U.S. Rep. Mike Thompson (CA-5), a senior member of the House Permanent Select Committee On Intelligence today introduced and passed several privacy related provisions to H.R. 624, the Cyber Intelligence Sharing and Protection Act (CISPA) during today's committee proceedings on the bill. CISPA allows for information sharing about cyber threats between the intelligence community and businesses. The intelligence community would keep businesses aware of potential cyber attacks that threaten national security and the economy. Businesses would keep the intelligence community informed when cyber attacks on their systems occur.
Thompson provisions address privacy concerns with the legislation.
"There is no reason we can't protect our country and economy against a crippling cyber security threat and protect the constitutional privacy rights of Americans," said Thompson. "The provisions I offered to this bill will provide additional oversight to the sharing of cyber threat information, makes sure that sensitive personal information is not exchanged, and that individual privacy rights are protected."
Thompson's first amendment would expand oversight of the information sharing by providing the Inspector General of the Intelligence Community, each agency's privacy officer and Congress with additional oversight authority. The amendment also requires a new report by the privacy officials of the Office of the Director of National Intelligence (ODNI) and the Department of Justice (DoJ), in consultation with the Privacy and Civil Liberties Oversight Board (PCLOB), the Office of Intelligence Community Inspector General, and individual agency's privacy officials. These reports are to be prepared in both a classified and unclassified form to guarantee CISPA's transparency and accountability moving forward.
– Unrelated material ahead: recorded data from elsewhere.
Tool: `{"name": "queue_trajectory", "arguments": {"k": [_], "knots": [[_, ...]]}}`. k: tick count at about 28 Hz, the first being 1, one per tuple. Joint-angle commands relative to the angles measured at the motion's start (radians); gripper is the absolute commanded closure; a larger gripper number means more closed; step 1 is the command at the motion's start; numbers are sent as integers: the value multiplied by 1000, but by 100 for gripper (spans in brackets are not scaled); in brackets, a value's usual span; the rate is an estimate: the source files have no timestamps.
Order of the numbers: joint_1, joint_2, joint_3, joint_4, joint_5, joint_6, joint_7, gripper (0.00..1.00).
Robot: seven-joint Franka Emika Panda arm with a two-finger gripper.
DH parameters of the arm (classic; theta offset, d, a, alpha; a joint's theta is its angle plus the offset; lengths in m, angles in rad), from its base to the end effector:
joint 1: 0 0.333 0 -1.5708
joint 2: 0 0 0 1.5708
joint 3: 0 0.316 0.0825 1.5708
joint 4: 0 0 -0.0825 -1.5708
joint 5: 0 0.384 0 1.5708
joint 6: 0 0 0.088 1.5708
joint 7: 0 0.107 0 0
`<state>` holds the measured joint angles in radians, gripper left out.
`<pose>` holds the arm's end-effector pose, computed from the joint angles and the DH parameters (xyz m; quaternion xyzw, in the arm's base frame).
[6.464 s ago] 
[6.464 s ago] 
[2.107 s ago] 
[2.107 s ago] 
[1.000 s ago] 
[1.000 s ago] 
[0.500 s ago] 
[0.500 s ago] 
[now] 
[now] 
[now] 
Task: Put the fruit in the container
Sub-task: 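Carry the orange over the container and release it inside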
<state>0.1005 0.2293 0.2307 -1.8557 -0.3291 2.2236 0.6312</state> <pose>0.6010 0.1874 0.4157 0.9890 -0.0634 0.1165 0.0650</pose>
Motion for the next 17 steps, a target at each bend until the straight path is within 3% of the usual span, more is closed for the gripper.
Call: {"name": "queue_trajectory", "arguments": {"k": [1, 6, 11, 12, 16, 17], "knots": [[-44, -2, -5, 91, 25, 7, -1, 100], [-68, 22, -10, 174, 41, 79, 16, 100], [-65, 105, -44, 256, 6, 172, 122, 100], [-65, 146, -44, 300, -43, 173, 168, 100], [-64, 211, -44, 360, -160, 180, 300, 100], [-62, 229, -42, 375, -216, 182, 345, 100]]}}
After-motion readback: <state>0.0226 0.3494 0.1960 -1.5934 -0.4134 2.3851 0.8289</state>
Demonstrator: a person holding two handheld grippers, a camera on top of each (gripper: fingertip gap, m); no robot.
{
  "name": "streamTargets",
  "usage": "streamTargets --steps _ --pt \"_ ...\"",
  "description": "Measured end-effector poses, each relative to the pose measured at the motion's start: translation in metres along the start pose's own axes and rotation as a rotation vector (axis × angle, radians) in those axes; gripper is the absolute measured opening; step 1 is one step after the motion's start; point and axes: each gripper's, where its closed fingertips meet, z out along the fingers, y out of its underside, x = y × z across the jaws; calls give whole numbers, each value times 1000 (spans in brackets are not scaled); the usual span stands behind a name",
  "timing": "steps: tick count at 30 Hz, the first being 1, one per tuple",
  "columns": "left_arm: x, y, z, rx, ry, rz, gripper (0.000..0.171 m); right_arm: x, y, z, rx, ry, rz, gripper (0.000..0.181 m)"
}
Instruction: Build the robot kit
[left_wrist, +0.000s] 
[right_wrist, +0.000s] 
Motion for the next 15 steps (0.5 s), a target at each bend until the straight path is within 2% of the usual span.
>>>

The second provision authored by Thompson amends a committee amendment that deals with limiting the amount and kinds of information that can be shared by businesses with the intelligence community. The provision requires the head of each federal agency receiving cyber threat information to notify the Director of National Intelligence (DNI), the Attorney General, and the congressional intelligence committees of any significant violations of information sharing. It requires the DNI, in consultation with the Attorney General, the Secretary of the Department of Homeland Security (DHS), and the Secretary of Defense to oversee compliance with the bill's established limits on information sharing.
CISPA does not require anyone to provide anything to the government. All sharing of cyber threat information would be voluntary, it forbids the government from retaining information shared that is not cyber threat information, and it restricts the government to use cyber threat information for national security purposes.